• **What the exercise asks**: Every line below should be repeated exactly as written.

---------------

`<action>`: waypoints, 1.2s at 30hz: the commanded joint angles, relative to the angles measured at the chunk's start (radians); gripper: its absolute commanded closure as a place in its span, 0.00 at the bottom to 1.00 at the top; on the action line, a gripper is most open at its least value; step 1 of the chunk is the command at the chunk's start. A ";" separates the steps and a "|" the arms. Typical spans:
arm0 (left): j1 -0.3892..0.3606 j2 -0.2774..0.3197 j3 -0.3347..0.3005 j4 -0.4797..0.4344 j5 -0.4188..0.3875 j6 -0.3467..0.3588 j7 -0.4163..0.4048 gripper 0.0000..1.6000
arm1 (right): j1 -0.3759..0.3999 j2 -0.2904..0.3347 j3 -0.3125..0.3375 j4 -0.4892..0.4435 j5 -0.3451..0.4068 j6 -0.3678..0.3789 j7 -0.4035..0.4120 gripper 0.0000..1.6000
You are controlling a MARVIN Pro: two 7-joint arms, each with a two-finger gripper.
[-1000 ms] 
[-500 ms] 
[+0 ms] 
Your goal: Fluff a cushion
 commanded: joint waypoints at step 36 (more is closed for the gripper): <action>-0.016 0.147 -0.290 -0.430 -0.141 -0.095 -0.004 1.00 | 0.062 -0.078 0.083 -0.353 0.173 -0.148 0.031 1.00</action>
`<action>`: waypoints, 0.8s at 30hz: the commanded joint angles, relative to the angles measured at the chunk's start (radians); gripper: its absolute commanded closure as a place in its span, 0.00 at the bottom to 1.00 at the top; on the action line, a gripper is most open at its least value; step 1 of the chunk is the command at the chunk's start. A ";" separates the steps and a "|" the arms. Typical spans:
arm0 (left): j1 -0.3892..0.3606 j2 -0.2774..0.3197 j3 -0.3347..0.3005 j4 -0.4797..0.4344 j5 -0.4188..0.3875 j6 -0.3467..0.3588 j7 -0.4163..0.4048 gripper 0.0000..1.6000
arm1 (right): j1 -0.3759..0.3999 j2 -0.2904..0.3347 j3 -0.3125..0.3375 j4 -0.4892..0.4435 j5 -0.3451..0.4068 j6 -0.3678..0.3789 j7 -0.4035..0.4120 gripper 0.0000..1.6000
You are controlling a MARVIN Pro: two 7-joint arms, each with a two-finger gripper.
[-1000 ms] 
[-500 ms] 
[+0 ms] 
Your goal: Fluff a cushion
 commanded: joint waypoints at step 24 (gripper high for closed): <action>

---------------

• **Exercise result**:
`<action>`: waypoints, 1.2s at 30hz: the commanded joint angles, relative to the angles measured at the chunk's start (radians); gripper: its absolute commanded closure as a place in its span, 0.00 at the bottom to 1.00 at the top; on the action line, a gripper is most open at its least value; step 1 of the chunk is the command at the chunk's start. A ";" separates the steps and a "|" the arms. Typical spans:
arm0 (left): j1 -0.3892..0.3606 j2 -0.2774..0.3197 j3 -0.3347..0.3005 j4 -0.4797..0.4344 j5 -0.4188..0.3875 j6 -0.3467..0.3588 j7 -0.4163..0.4048 gripper 0.0000..1.6000
arm1 (right): j1 -0.3759..0.3999 j2 -0.2904..0.3347 j3 -0.3125..0.3375 j4 -0.4892..0.4435 j5 -0.3451..0.4068 j6 -0.3678..0.3789 j7 -0.4035..0.4120 gripper 0.0000..1.6000
You are controlling a MARVIN Pro: two 7-joint arms, each with a two-finger gripper.
[-1000 ms] 
[-500 ms] 
[+0 ms] 
Your goal: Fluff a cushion
 commanded: joint waypoints at step 36 (more is closed for the gripper): <action>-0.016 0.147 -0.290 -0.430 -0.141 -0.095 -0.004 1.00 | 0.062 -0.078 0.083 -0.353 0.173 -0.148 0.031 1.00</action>
`<action>`: waypoints, 0.8s at 30hz: the commanded joint angles, relative to the angles measured at the chunk's start (radians); gripper: its absolute commanded closure as a place in its span, 0.00 at the bottom to 1.00 at the top; on the action line, a gripper is most open at its least value; step 1 of the chunk is the command at the chunk's start. A ";" separates the steps and a "|" the arms. Typical spans:
arm0 (left): j1 -0.3892..0.3606 j2 -0.2774..0.3197 j3 -0.3347..0.3005 j4 -0.4797..0.4344 j5 -0.4188..0.3875 j6 -0.3467..0.3588 j7 -0.4163..0.4048 gripper 0.0000..1.6000
arm1 (right): j1 -0.3759..0.3999 j2 -0.2904..0.3347 j3 -0.3125..0.3375 j4 -0.4892..0.4435 j5 -0.3451..0.4068 j6 -0.3678..0.3789 j7 -0.4035..0.4120 gripper 0.0000..1.6000
You are controlling a MARVIN Pro: two 7-joint arms, each with a two-finger gripper.
[-1000 ms] 
[-500 ms] 
[+0 ms] 
Your goal: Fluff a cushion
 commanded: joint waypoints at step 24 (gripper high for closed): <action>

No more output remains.